Concord VC GP, L.P., a Delaware limited partnership, serves as the general partner of Fund I.
Concord GP II, L.P., a Delaware limited partnership, serves as the general partner of Fund II, while
CHP Cedar SPV SM, L.P. serves as the special member to Cedar SPV and Cedar SPV II. This
brochure describes the business practices of the general partners of Fund I and Fund II and the
special member of Cedar SPV and Cedar SPV II, which operate as a single business together with
Concord. Each general partner is subject to the Advisers Act pursuant to Concord’s registration in
accordance with SEC guidance. For further information regarding these entities, see “Other
Financial Industry Activities and Affiliations” below.
As of the date of this filing, Concord has regulatory assets under management of $262,429,211
which it manages on a discretionary basis.
In providing services to the Funds, Concord executes the investment objective for each Fund,
directs and manages the investment of each Fund’s assets, and provides periodic reports to
investors in each Fund. Investment advice is provided directly to each Fund and not individually
to the Funds’ investors. Concord manages the assets of each Fund in accordance with the terms of
the governing documents applicable to each Fund (the “Governing Documents”), which are
generally established at the time of the formation of a Fund. The Fund investors may not direct
investments by the Funds, and except in limited circumstances, investors are not permitted to
withdraw from a Fund prior to completion of the Funds’ winding up.

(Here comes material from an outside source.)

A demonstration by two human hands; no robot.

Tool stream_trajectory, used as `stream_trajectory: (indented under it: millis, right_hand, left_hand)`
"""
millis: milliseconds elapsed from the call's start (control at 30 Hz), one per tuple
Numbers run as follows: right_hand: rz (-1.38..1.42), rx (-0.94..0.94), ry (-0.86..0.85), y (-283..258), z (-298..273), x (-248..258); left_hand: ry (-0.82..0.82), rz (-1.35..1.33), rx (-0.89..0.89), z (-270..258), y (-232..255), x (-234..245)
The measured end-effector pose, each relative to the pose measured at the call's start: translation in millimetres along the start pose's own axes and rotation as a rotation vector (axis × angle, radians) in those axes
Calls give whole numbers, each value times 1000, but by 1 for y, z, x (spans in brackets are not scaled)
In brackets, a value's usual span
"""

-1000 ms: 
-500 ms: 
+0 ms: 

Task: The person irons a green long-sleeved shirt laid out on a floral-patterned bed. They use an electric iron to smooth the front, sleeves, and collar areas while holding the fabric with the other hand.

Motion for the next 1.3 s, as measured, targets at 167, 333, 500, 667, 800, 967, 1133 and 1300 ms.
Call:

Investor interests in the Funds are not registered under the U.S. Securities Act of 1933, as amended
(the “Securities Act”), and the Funds are not registered under the Investment Company Act of
1940, as amended (the “Investment Company Act”). Accordingly, interests in the Funds are
offered and sold exclusively to investors satisfying the applicable eligibility and suitability
requirements either in private transactions within the United States or in offshore jurisdictions.